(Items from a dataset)
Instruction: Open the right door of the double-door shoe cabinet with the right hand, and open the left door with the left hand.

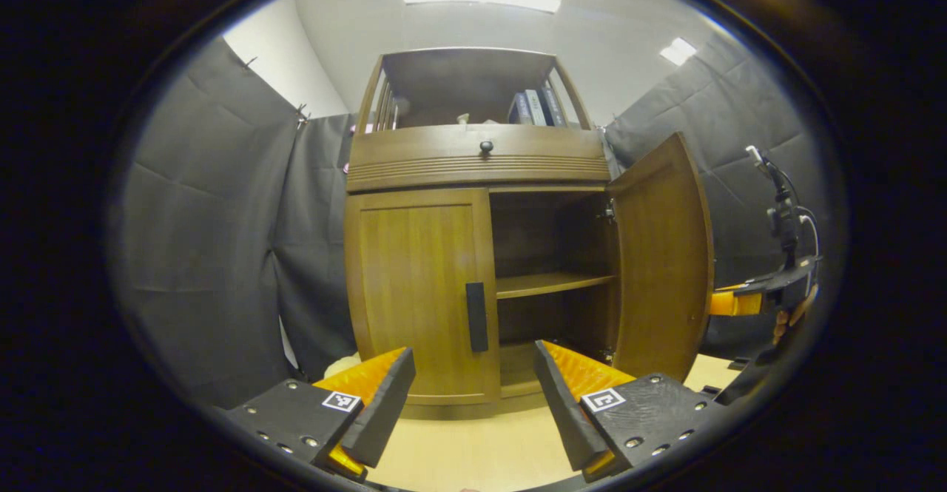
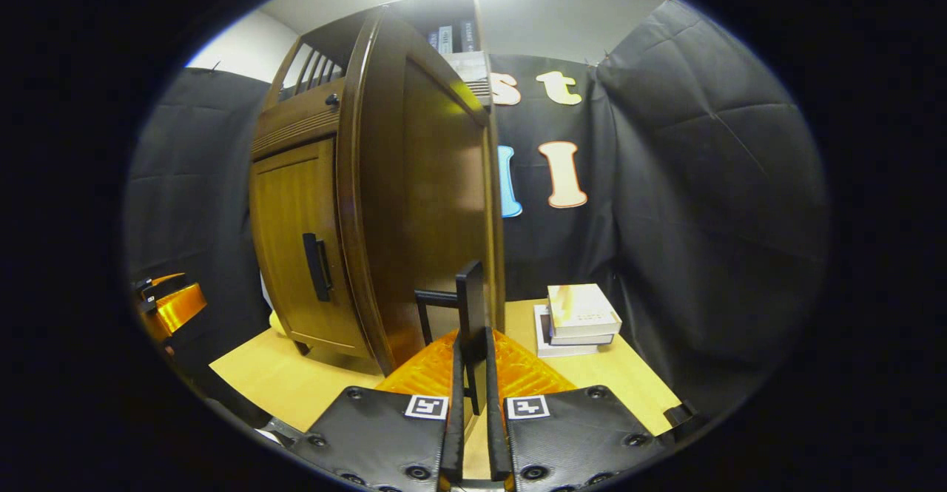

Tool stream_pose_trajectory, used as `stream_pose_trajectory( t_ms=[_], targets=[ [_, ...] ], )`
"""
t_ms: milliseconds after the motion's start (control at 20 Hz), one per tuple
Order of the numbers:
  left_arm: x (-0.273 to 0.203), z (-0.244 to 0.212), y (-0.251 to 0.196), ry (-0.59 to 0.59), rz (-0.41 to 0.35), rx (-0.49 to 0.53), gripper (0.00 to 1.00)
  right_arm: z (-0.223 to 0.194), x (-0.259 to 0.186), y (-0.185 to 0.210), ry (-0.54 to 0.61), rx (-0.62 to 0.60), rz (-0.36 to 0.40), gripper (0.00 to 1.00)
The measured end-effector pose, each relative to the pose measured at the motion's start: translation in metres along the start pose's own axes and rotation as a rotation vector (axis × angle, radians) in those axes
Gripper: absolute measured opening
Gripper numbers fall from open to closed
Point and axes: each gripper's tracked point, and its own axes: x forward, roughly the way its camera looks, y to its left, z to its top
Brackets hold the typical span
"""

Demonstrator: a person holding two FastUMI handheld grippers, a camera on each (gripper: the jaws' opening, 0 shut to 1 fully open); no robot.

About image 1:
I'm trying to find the pale yellow round object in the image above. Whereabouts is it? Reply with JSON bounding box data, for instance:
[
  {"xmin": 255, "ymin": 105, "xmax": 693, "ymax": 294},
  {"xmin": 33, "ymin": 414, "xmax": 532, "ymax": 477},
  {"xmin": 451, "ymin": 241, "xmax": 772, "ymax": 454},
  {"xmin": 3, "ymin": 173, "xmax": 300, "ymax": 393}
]
[{"xmin": 323, "ymin": 353, "xmax": 363, "ymax": 380}]

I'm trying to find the black backdrop cloth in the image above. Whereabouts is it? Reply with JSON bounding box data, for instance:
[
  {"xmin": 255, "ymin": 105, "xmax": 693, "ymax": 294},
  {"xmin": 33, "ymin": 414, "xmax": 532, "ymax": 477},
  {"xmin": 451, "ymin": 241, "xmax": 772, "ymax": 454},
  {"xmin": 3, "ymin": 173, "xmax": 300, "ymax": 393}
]
[{"xmin": 115, "ymin": 33, "xmax": 829, "ymax": 408}]

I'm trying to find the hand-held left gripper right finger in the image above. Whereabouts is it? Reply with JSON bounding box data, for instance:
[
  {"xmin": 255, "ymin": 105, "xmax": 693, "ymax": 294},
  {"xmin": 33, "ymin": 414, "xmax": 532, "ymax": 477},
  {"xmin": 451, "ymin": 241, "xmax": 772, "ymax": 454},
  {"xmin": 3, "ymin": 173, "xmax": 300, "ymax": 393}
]
[{"xmin": 533, "ymin": 340, "xmax": 729, "ymax": 484}]

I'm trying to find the wooden cabinet drawer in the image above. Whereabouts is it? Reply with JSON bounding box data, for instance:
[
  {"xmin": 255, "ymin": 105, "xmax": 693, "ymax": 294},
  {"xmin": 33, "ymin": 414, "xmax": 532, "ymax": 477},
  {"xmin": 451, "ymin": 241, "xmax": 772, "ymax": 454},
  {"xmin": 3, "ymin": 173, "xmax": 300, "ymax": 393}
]
[{"xmin": 346, "ymin": 124, "xmax": 612, "ymax": 194}]

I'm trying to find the grey book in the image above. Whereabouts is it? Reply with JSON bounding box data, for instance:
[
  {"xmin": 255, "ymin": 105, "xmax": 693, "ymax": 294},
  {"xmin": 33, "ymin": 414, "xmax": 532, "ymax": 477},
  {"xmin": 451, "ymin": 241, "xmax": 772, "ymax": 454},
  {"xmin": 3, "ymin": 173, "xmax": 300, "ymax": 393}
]
[{"xmin": 524, "ymin": 90, "xmax": 550, "ymax": 127}]

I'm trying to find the small ceiling light panel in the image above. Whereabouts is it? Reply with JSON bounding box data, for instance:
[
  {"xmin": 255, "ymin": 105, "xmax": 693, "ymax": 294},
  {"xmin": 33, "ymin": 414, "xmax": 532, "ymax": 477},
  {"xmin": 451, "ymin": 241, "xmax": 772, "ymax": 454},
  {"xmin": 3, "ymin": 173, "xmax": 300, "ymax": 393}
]
[{"xmin": 659, "ymin": 37, "xmax": 698, "ymax": 67}]

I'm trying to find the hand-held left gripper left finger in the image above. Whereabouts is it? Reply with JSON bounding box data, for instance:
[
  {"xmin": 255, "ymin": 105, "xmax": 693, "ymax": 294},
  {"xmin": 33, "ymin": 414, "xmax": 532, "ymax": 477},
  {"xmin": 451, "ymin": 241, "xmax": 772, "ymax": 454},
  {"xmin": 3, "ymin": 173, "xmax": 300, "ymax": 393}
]
[{"xmin": 222, "ymin": 346, "xmax": 417, "ymax": 482}]

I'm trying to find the wooden shoe cabinet door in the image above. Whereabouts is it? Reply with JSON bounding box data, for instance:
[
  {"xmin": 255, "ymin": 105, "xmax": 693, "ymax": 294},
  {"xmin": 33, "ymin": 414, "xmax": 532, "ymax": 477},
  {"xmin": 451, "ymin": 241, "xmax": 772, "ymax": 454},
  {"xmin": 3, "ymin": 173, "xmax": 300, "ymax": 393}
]
[
  {"xmin": 605, "ymin": 132, "xmax": 715, "ymax": 383},
  {"xmin": 346, "ymin": 187, "xmax": 502, "ymax": 406}
]

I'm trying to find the wooden double-door shoe cabinet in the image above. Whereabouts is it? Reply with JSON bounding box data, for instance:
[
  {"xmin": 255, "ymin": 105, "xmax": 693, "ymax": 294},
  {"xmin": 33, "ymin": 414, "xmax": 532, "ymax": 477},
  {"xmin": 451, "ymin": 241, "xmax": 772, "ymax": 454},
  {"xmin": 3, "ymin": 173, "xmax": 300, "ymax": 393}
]
[{"xmin": 344, "ymin": 47, "xmax": 715, "ymax": 420}]

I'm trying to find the wooden inner cabinet shelf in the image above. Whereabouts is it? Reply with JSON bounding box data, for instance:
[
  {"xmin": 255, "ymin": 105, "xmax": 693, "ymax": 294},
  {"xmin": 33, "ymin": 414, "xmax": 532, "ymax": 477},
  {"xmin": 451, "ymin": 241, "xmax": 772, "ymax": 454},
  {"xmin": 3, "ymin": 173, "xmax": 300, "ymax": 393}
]
[{"xmin": 494, "ymin": 270, "xmax": 617, "ymax": 300}]

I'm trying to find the black door handle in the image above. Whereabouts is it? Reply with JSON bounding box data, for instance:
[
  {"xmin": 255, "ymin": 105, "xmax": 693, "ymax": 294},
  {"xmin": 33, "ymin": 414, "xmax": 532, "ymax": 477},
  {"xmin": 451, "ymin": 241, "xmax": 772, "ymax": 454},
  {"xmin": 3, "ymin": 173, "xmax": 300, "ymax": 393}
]
[{"xmin": 465, "ymin": 282, "xmax": 490, "ymax": 354}]

PROBLEM TO WORK ON =>
Tally the lines of the records that contain the word "start", then give only the tally.

OUTPUT FOR THIS EXERCISE =>
2